Escaping GKE gVisor sandboxing using metadata

Note: This bug is now patched by the Google Cloud Team.

Introduction

GKE is a Google Cloud service that offers a managed Kubernetes cluster, the nodes of the clusters are running on Google Cloud VM instances, the control plane and network is fully managed by GKE.

GKE offers a sandboxing feature (https://cloud.google.com/kubernetes-engine/docs/concepts/sandbox-pods), based on gVisor (https://gvisor.dev/docs/) it protects the host kernel from untrusted code. This sandboxing offers a very good isolation and allow SaaS business to execute unknown code submitted by their users.

I tried to use this feature to run isolated workloads and found that the isolation was not entirely effective and that the access to the metadata API was possible under certain conditions.

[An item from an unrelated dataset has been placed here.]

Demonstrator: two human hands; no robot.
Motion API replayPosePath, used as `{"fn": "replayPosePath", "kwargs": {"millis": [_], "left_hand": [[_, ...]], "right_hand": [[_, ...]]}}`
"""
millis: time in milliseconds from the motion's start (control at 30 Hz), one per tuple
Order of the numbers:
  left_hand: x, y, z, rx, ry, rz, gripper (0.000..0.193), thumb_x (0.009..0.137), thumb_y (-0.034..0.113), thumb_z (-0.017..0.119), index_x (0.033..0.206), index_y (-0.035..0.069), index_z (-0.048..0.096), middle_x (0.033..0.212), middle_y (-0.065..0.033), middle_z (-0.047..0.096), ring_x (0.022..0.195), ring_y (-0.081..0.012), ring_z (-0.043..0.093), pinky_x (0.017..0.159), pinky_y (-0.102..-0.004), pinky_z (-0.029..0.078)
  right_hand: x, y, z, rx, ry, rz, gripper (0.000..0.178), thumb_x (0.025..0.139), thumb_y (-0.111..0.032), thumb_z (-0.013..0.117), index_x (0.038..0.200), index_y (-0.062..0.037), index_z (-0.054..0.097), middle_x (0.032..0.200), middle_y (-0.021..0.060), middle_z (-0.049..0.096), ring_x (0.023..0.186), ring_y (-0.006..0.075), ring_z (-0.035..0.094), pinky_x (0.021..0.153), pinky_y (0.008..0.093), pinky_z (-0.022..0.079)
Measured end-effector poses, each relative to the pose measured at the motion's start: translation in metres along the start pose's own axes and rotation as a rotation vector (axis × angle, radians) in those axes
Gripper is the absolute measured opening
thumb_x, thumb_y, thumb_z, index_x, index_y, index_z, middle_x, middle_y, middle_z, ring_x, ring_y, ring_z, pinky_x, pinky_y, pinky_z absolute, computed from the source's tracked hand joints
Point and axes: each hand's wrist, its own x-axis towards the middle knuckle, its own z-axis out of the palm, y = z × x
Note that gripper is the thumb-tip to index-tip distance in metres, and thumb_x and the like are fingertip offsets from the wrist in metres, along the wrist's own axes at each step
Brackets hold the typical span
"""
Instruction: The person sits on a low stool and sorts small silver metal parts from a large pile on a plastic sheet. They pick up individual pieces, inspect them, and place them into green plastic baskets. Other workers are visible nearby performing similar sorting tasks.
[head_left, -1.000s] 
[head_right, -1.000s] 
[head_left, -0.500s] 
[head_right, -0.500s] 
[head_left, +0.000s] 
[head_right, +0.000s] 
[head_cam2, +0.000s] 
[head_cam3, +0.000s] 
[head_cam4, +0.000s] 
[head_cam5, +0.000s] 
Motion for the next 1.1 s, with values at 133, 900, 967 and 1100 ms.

Network isolation using network policy

By default, in a Kubernetes cluster all pods are able to communicate, GKE recommends to use Network Policy to restrict the network traffic between pods (https://cloud.google.com/kubernetes-engine/docs/how-to/hardening-your-cluster#restrict_with_network_policy).

When running untrusted code, it is a good practice to isolate your clients from each other and from your own services.

With this feature, it is easy to define a policy and attach it to a group of pods and restrict the network access for theses pods.

Sandbox metadata protection

Google Cloud team documents how to harden the workload isolation using GKE sandbox (https://cloud.google.com/kubernetes-engine/docs/how-to/sandbox-pods#sandboxed-application), and gives some hints on how to configure and test the access to the metadata.

To validate that the filtering is properly enabled, you can launch a new pod and run the following command:

curl -s "<http://metadata.google.internal/computeMetadata/v1/instance/attributes/kube-env>" -H "Metadata-Flavor: Google"

This command is failing as described in the documentation because there is filtering denying the access to the metadata API.

By default the instance metadata API server is not supposed to be accessible from any sandboxed pod.

Bug found

When testing the network isolation for untrusted pods, I tried to configure the network policy on the cluster and applied some network filtering rules for the pods that I wanted to isolate.

After more testing, I found out that I was able to query the metadata API, it appears that the network filtering applied for the gVisor sandboxed pod by the GKE team was entirely disabled when the network policy was activated.

Since this sandboxing feature is supposed to run untrusted code, this would give an attacker access to sensitive informations about the node, project and Kubernetes cluster.

The bug was reported to the VRP team and quickly fixed, I was able to mitigate this by manually filtering the 169.254.169.254 IP in the network policy applied to theses pods.